AIM OF THE TASK
Within the listing below, filter for "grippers" and copy every matching line.

INFORMATION SUPPLIED
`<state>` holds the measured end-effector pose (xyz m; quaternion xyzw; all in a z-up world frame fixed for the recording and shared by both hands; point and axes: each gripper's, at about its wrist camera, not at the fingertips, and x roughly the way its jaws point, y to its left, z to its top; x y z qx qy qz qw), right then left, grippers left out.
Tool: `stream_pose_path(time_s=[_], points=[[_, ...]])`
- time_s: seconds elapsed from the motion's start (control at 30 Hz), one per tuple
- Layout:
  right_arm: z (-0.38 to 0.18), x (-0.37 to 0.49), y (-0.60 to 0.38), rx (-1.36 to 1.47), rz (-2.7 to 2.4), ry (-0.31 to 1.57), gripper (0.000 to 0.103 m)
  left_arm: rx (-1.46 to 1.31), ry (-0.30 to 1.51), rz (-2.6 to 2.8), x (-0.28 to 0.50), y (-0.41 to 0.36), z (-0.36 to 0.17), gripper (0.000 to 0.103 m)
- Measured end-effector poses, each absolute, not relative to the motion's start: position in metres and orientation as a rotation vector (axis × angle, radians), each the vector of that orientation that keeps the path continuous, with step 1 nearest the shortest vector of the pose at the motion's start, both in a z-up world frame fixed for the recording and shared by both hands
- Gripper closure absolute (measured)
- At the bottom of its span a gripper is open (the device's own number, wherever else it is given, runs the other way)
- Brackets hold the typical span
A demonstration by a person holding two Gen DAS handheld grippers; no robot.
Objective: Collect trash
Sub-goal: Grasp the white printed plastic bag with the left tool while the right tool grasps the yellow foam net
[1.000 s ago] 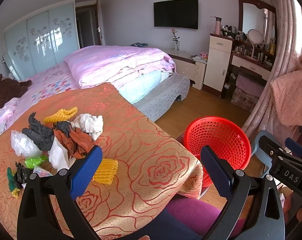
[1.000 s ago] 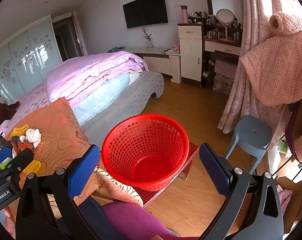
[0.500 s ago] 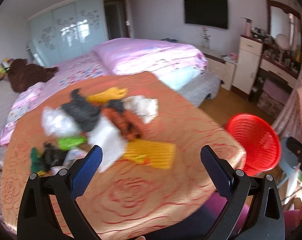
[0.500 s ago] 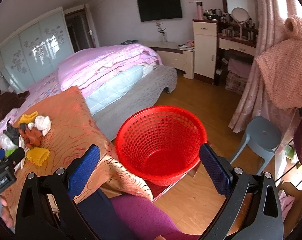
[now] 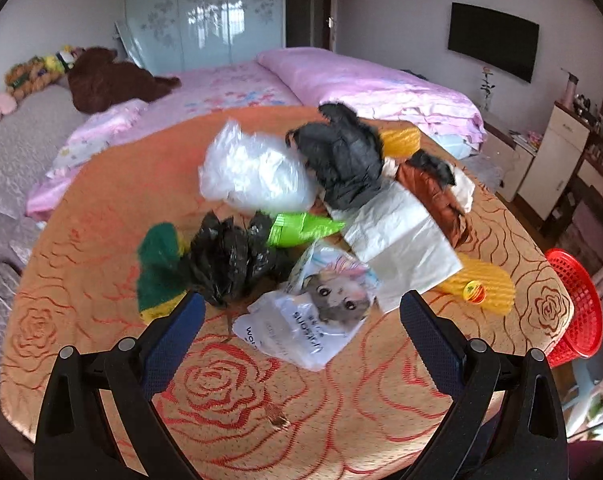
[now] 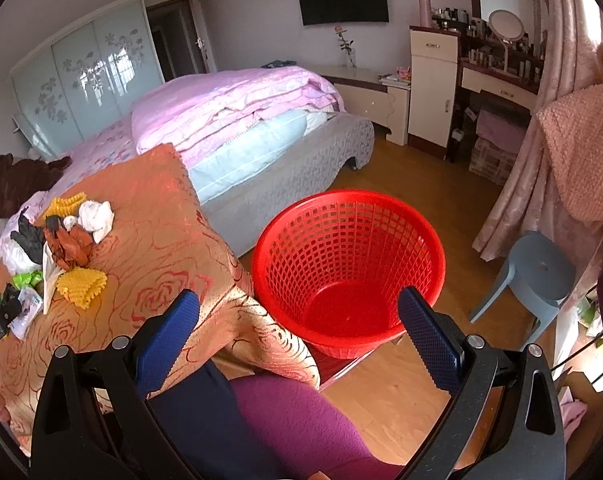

ANSWER BOX
`<state>` holds the measured end-effector pose (xyz m; quaternion xyzw; all in a z-up world frame fixed for the recording and shared by both hands; point and axes: each gripper's, at about its wrist camera, not at the fingertips, and x roughly the way its jaws point, y to its left, z to its top; x y z qx qy qz qw), right then left, grippers left out.
A demonstration by a person holding two Gen DAS handheld grippers; no robot.

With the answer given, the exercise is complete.